What is expected.
In the entries below, find the line with "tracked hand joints" and the line with "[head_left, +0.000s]". Reproduce those two lines and every line between them exactly, and nothing more.

Exercise material.
# # # # #

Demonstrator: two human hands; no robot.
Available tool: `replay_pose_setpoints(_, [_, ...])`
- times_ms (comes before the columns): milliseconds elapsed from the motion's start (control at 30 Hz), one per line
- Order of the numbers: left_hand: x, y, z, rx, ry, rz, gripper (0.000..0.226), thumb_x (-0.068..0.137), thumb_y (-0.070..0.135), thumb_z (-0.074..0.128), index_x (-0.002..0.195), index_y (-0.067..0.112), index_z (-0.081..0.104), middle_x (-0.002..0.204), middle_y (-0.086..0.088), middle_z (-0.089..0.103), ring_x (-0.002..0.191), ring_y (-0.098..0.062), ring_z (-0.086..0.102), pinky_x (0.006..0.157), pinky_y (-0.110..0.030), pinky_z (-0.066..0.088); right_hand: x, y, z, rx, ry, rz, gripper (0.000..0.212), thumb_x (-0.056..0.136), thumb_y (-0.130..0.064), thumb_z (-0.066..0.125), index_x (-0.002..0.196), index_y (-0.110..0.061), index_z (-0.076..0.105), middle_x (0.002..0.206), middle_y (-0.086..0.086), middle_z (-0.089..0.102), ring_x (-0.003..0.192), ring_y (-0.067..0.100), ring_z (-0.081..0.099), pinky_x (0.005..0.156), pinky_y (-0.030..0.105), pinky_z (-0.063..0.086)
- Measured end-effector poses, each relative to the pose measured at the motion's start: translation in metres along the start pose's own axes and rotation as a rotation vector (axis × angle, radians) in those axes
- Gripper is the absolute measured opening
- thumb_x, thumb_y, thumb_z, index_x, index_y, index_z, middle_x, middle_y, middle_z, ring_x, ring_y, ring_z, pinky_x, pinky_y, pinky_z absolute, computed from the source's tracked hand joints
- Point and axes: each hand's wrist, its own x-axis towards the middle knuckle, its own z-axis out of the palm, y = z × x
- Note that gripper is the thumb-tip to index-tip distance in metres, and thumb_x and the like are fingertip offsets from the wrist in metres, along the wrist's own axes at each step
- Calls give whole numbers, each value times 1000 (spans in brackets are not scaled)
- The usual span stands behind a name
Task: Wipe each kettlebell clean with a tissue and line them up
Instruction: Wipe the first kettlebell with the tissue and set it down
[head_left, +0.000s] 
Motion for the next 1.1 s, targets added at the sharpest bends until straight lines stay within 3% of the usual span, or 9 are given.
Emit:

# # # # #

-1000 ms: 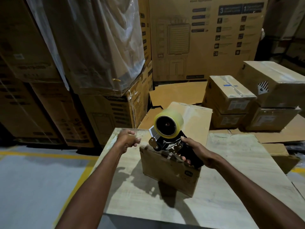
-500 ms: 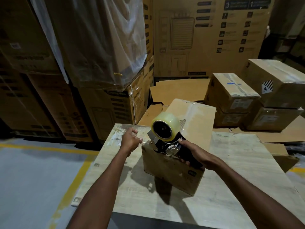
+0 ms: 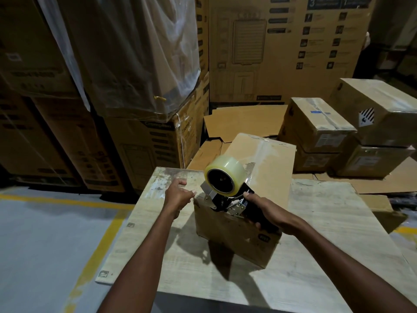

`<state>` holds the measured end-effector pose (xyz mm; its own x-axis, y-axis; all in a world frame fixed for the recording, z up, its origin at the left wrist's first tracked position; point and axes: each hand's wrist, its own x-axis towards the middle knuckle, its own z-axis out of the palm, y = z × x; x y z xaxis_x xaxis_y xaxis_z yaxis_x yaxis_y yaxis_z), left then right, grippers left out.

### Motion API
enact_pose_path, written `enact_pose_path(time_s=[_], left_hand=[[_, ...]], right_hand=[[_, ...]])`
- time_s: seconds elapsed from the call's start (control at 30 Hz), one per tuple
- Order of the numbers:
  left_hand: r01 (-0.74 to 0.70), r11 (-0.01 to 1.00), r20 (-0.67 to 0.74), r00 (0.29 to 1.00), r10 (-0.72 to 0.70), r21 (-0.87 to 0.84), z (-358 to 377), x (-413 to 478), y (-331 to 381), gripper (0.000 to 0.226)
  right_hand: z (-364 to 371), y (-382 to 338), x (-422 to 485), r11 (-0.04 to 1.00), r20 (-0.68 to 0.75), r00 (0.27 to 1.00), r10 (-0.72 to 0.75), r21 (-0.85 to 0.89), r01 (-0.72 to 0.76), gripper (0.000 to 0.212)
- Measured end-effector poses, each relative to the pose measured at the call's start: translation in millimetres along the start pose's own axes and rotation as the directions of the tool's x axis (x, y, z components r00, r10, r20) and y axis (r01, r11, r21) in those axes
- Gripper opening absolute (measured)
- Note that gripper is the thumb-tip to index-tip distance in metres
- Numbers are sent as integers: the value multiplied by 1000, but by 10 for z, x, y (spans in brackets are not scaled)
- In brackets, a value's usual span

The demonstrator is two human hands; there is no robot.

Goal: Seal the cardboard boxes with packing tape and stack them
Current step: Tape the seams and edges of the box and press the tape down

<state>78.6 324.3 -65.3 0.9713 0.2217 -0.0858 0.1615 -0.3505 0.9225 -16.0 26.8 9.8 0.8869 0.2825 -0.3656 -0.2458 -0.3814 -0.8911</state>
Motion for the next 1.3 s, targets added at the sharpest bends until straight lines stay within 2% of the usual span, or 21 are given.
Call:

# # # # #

Result.
- thumb_x, thumb_y, thumb_z, index_x, index_y, index_z, middle_x, middle_y, middle_z, ring_x, ring_y, ring_z, pinky_x, pinky_y, pinky_z absolute, computed from the source's tracked hand joints
- Point and axes: each hand's wrist, its own x-axis towards the middle knuckle, its own z-axis out of the palm, y = z × x
- Note that gripper is the thumb-tip to index-tip distance in metres, and thumb_x and the like are fingertip offsets from the wrist in metres, along the wrist's own axes at each step
- Calls give whole numbers, each value times 1000 (spans in brackets are not scaled)
- The usual span stands behind a name
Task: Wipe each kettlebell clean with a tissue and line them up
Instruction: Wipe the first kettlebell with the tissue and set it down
[head_left, +0.000s] 

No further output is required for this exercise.